| Supplied information |
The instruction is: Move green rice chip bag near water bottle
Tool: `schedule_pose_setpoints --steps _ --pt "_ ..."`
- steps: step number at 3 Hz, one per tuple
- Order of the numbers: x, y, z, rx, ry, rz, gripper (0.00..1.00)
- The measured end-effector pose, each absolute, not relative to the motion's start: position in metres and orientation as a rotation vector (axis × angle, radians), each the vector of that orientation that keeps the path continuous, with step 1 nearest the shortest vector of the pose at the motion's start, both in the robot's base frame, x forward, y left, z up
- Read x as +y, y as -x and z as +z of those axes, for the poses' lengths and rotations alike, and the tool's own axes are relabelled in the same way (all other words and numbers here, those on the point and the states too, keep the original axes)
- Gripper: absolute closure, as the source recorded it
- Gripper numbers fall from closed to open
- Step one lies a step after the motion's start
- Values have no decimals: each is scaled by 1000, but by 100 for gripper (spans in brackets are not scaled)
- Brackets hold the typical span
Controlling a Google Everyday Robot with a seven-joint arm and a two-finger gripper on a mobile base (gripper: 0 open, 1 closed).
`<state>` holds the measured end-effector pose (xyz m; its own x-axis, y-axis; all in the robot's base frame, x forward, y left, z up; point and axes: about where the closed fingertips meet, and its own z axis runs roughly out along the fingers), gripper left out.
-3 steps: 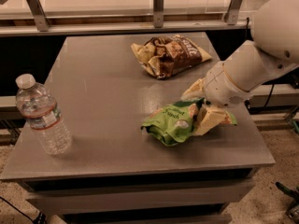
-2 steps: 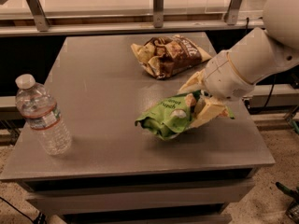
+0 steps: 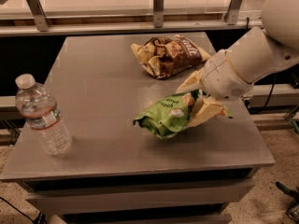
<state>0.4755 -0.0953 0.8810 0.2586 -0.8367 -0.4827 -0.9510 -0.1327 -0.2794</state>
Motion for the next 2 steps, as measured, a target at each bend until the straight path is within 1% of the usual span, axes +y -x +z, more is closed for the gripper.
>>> schedule_pose_setpoints --steps 1,2 --pt "-82 -480 882 1592 2069 258 100" --pt "-59 -493 883 1536 2159 228 100"
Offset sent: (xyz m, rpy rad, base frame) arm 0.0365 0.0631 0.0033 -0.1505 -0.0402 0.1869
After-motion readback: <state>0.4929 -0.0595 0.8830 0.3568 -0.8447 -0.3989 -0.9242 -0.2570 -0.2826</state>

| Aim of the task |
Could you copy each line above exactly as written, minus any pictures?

| Solution |
The instruction is: Move green rice chip bag near water bottle
Tool: `schedule_pose_setpoints --steps _ --pt "_ ..."`
- steps: step number at 3 Hz, one per tuple
- Order of the numbers: x, y, z, rx, ry, rz, gripper (0.00..1.00)
- The measured end-effector pose, each absolute, not relative to the motion's start: position in metres and orientation as a rotation vector (axis × angle, radians), each the vector of that orientation that keeps the path continuous, with step 1 nearest the shortest vector of the pose at the motion's start, both in the robot's base frame, x forward, y left, z up
- Read x as +y, y as -x and z as +z of those axes, for the poses' lengths and rotations alike, and the tool's own axes are relabelled in the same way (all other words and numbers here, those on the point and the states too, keep the original axes)
- Gripper: absolute closure, as the source recorded it
- Gripper numbers fall from closed to open
- Step one lies a step after the motion's start
- Values have no decimals: each is scaled by 1000, but by 100 for gripper (spans in brackets are not scaled)
- Brackets hold the typical span
Controlling a Google Everyday Robot with a seven-joint arm and a two-finger gripper on a mobile base (gripper: 0 open, 1 closed).
`<state>` holds the measured end-effector pose (xyz m; its own x-axis, y-axis; all in the robot's base frame, x forward, y left, z up; point and axes: about where the closed fingertips meet, and its own z axis runs roughly out along the fingers), gripper left out.
-3 steps: 
-2 steps: 
+0 steps: 
<state>0.4755 -0.0953 0.8810 0.2586 -0.8367 -0.4827 -0.9510 -0.1327 -0.2794</state>
Motion for the next 2 steps, as measured, a target at each bend until the straight path is within 1% of the usual span, axes +y -x +z, more is closed for the gripper.
>>> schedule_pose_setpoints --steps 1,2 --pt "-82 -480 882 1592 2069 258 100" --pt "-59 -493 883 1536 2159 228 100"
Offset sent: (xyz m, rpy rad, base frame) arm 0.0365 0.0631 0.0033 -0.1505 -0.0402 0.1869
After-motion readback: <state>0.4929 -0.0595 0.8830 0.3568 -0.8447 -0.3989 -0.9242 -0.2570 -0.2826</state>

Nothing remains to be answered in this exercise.